Particolarmente a cuore del medico e ricercatore italiano sta poi il tema dei trapianti, qualcosa in grado di ridare la possibilità di vita a chi altrimenti la perderebbe e che subisce ancora una certa resistenza, laddove – questo il pensiero – dovrebbe essere un dovere di ciascuno far sì che i propri organi possano sopravvivere nel corpo di qualcun altro che ne ha bisogno. E ancora in La scelta si parla di spiritualità e salute, di tutte quelle motivazioni che negli ospedali oggi vengono purtroppo a mancare, del tempo indispensabile da trascorrere con gli ammalati, delle differenze tra adulti e bambini nel vivere la propria malattia, dell’uso degli oppiacei per lenire i dolori (“in generale serve dieci volte meno morfina per prevenire il dolore che per farlo sparire una volta che c’è”) e dell’importantissimo ruolo degli infermieri che per Remuzzi sono protagonisti, almeno quanto il medico, delle vittorie raggiunte.

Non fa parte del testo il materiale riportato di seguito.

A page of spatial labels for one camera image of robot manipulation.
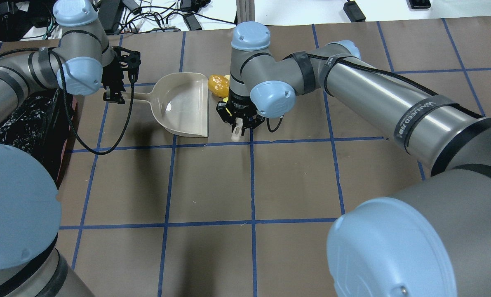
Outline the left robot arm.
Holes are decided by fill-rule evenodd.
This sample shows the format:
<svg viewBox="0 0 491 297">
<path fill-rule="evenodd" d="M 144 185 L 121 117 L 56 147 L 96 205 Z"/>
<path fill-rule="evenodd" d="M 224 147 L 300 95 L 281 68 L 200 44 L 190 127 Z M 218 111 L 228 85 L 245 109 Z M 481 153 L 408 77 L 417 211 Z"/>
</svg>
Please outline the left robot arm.
<svg viewBox="0 0 491 297">
<path fill-rule="evenodd" d="M 92 1 L 57 0 L 52 16 L 59 47 L 0 54 L 0 297 L 93 296 L 56 248 L 62 207 L 49 166 L 76 134 L 72 95 L 104 86 L 104 100 L 124 104 L 123 72 L 134 84 L 141 63 L 110 45 Z"/>
</svg>

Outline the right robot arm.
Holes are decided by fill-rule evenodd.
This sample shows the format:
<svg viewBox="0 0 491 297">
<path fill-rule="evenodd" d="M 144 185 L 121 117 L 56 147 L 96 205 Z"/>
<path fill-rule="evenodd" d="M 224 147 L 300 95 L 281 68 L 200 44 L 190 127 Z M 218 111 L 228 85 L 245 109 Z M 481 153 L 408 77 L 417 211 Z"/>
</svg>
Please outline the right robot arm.
<svg viewBox="0 0 491 297">
<path fill-rule="evenodd" d="M 491 297 L 491 117 L 374 68 L 349 40 L 277 61 L 269 29 L 243 22 L 230 45 L 223 122 L 244 133 L 320 88 L 431 170 L 335 220 L 327 261 L 338 297 Z"/>
</svg>

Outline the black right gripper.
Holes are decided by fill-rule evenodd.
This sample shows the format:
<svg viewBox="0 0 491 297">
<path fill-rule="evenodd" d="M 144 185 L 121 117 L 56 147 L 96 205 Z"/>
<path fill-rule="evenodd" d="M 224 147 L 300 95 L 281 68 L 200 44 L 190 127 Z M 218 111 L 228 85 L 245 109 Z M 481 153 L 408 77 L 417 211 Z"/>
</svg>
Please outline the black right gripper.
<svg viewBox="0 0 491 297">
<path fill-rule="evenodd" d="M 219 101 L 216 111 L 221 120 L 234 129 L 238 126 L 237 120 L 242 120 L 241 133 L 247 129 L 255 129 L 265 121 L 265 117 L 257 113 L 255 104 L 249 96 L 230 93 L 227 101 Z"/>
</svg>

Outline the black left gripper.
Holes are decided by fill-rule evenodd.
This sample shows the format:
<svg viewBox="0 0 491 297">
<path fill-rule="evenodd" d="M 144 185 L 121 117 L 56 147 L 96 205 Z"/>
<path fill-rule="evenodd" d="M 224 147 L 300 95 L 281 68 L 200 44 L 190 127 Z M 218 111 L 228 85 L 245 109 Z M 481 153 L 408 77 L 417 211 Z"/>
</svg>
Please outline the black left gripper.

E infine, si ritorna all’importanza del garantire la cosiddetta “dignità di morire”, vero nodo cruciale del libro (da leggere per intero per coglierne il pensiero completo), e della formazione di chi poi dovrà pronunciare il Giuramento di Ippocrate ed effettuare la scelta. Evidenziando come l’esame di ammissione a Medicina dovrebbe essere fatto in modo diverso, con un colloquio con i candidati per capire quelle che sono le loro reali attitudini e motivazioni, insomma ammettere solo chi è adatto a percorrere una strada così importante. Come avviene del resto in altri paesi: “È uno sbaglio piuttosto grave a cui si dovrebbe porre rimedio”, scrive Remuzzi. “Fare il dottore è un po’ come fare il cuoco o guidare l’aereo, bisogna essere portati: chi è troppo introverso o troppo scontroso o troppo facile a seccarsi è bene che non ci provi nemmeno. E anche chi non è disponibile a studiare tutta la vita. Insomma, certi non vanno bene anche se sanno qual è l’origine della tragedia greca”. E mentre la domanda definitiva è che cosa sia la fine naturale della vita, noi intanto speriamo che almeno i gatti restino al nostro fianco, fino al suo arrivo.